日清紡グループのシャツSPA(製造小売業)、東京シャツは看板商品の〝超形態安定シャツ〟を「シュ・キュ・パッ」の商品シリーズ名で重点的に打ち出す。
名前の由来は、「シュ=優れた快適性、着心地としなやかさ」「キュ=型崩れしにくく、洗ってもキュッと整う」「パッ=軽く整えて干すだけでパッとそのまま着られる」で、実用性の高さを改めて訴求し直す。
同社の超形態安定シャツは、W&W性(ウォッシュ・アンド・ウェア性=洗濯後のしわの状態を1~5級で表した指標)が3.5級以上を基準としている。シュ・キュ・パッはW&W性の基準に加え、CVC(綿高混率織物)か綿100%のシャツに限る。

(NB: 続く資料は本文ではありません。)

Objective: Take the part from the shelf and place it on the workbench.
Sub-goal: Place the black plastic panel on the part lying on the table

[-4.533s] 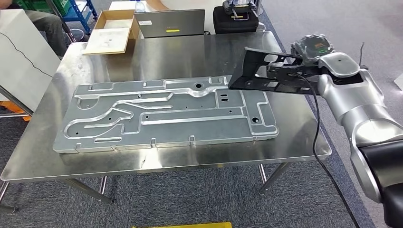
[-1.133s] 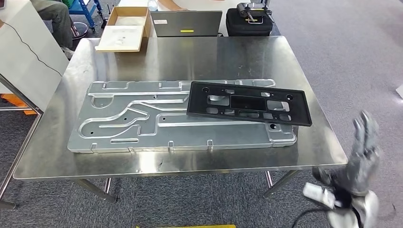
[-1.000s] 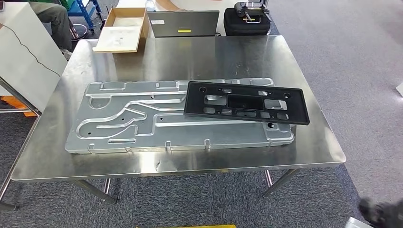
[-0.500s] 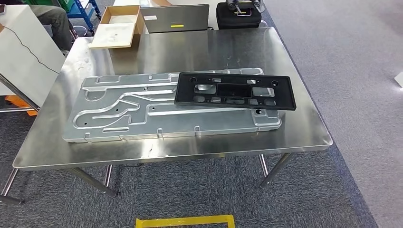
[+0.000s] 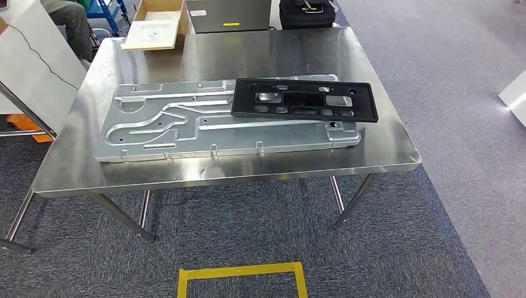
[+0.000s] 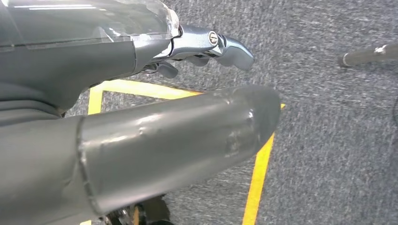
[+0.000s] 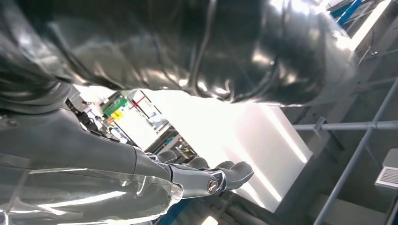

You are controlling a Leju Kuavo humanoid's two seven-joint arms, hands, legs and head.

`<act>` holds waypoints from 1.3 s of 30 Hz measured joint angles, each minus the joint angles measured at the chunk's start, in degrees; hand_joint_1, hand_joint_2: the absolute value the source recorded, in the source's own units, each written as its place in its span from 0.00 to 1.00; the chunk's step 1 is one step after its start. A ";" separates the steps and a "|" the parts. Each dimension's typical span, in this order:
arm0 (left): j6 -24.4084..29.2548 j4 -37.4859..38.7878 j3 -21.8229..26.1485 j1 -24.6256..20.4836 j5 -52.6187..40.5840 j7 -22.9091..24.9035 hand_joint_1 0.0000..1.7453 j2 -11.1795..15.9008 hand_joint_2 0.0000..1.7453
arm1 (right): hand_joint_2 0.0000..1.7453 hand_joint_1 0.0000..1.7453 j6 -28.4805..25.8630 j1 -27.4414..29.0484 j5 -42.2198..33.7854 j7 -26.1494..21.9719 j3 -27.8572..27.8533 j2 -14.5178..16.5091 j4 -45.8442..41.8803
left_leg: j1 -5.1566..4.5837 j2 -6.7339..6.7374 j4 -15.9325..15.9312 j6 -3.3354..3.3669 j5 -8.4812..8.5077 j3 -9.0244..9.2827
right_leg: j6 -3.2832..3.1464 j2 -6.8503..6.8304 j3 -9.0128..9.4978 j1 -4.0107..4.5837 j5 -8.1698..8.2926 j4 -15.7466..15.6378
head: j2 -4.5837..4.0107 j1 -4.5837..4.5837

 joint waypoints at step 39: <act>0.02 0.02 -0.60 0.84 -8.05 11.71 0.00 -2.75 0.00 | 0.00 0.00 26.55 -24.45 57.41 45.22 -26.04 -2.87 106.47 | 0.86 -0.33 9.13 -2.84 -6.36 -5.97 | -3.66 -0.77 1.89 0.57 0.33 -6.34 | 0.00 0.03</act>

しわになりにくい縫い方にもこだわる。綿100%のシャツは本縫いが一般的とされるが、同社の商品はロック縫いを採用。「縫製箇所が波打ちにくく、しわが出にくいことがわかった」からだ。CVCのシャツが税込み5489円、綿100%のシャツが6589円。3月に発売後、「来店客の選択肢がシュ・キュ・パッに絞られる」とし、売れ行きは好調という。
同社の超形態安定シャツは累計270万枚の販売実績があり、リピーターが多い。とはいえ、「リピーターは自分が購入している商品が何か明確にわかっておらず、認知が不十分」という課題があった。名前を付けたのはそのため。

今年はまず「記憶に残り、(顧客の)期待に応えるシリーズとして認知度向上を目指したい」と話す。27年は高付加価値の商品を出す予定。同社によると、この数年の販売点数は減少しているが、客単価は上昇傾向という。「需要の総量は落ちて、着用機会も減っているが、着用する時にはいいシャツを着たいというニーズが高い」と見ている。